Öffentliches Recht · Streitstand
Welche Verhaltensweisen werden vom Schutzbereich des Art. 2 Abs. 1 GG erfasst?
Art. 2 Abs. 1 GG
Herrschende Meinung · h.M. / BVerfG
Die allgemeine Handlungsfreiheit schützt jedes menschliche Verhalten ohne Rücksicht auf dessen Wert für die Persönlichkeitsentfaltung.
- Umfassender Schutz vor staatlichen Eingriffen ist nur bei weitem Verständnis möglich.
- Der Staat darf nicht darüber urteilen, welche Handlungen wertvoll sind und welche nicht.
Mindermeinung
Persönlichkeitskerntheorie: Geschützt sind nur solche Handlungen, die für die Entfaltung der Persönlichkeit von Gewicht sind.

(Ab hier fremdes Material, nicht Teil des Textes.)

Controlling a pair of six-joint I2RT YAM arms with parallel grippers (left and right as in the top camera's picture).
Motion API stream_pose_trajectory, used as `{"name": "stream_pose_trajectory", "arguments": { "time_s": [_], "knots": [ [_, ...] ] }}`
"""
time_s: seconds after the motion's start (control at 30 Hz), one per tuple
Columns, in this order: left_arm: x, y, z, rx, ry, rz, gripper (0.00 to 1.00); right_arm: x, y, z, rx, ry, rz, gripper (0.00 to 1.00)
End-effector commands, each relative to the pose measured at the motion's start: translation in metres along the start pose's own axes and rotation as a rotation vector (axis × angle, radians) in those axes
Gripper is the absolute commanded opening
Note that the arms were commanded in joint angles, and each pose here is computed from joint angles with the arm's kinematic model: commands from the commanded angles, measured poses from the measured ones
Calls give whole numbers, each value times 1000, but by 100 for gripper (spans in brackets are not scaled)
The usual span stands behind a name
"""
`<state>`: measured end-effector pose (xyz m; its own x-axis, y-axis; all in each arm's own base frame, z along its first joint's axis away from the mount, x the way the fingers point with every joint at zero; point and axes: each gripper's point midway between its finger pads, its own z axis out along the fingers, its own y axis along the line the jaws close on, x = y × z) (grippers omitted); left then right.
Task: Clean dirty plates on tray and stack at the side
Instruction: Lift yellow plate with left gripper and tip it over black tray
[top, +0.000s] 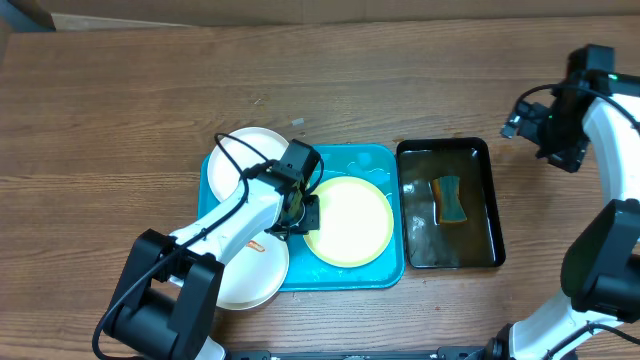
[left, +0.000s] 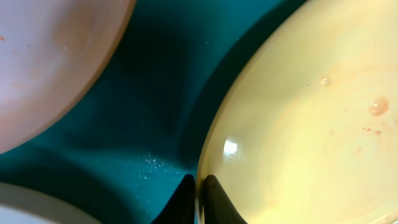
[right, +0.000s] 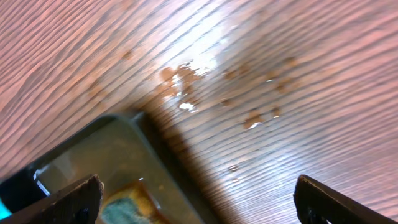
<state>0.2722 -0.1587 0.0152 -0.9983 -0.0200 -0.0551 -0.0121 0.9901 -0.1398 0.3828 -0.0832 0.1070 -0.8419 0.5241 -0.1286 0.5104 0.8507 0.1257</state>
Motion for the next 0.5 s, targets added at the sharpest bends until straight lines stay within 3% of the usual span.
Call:
{"name": "stream_pose_trajectory", "arguments": {
  "time_s": [0.0, 0.23, 0.47],
  "knots": [
    [-23, -13, -19, 14, -41, 89, 5, -4, -8, -7, 4, -26, 19, 100],
    [-53, -2, -76, -75, -83, 111, 4, -5, -11, -8, 5, -27, 25, 100],
    [-74, -14, -123, -54, -147, 119, 4, -5, -11, -8, 5, -27, 25, 100]
  ]
}}
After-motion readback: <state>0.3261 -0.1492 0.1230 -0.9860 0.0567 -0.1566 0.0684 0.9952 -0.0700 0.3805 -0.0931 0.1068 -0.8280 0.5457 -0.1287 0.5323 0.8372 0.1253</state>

- Wortlaut 'Entfaltung seiner Persönlichkeit' legt eine qualitative Einschränkung nahe.
- Vermeidung einer Uferlosigkeit des Grundrechtsschutzes.
Stellungnahme für die Klausur · Folge der h.M.
Jede staatliche Belastung bedarf einer verfassungsrechtlichen Rechtfertigung. Da die Schranke der 'verfassungsmäßigen Ordnung' weit gefasst ist, bedarf es auf Schutzbereichsebene keiner künstlichen Einengung.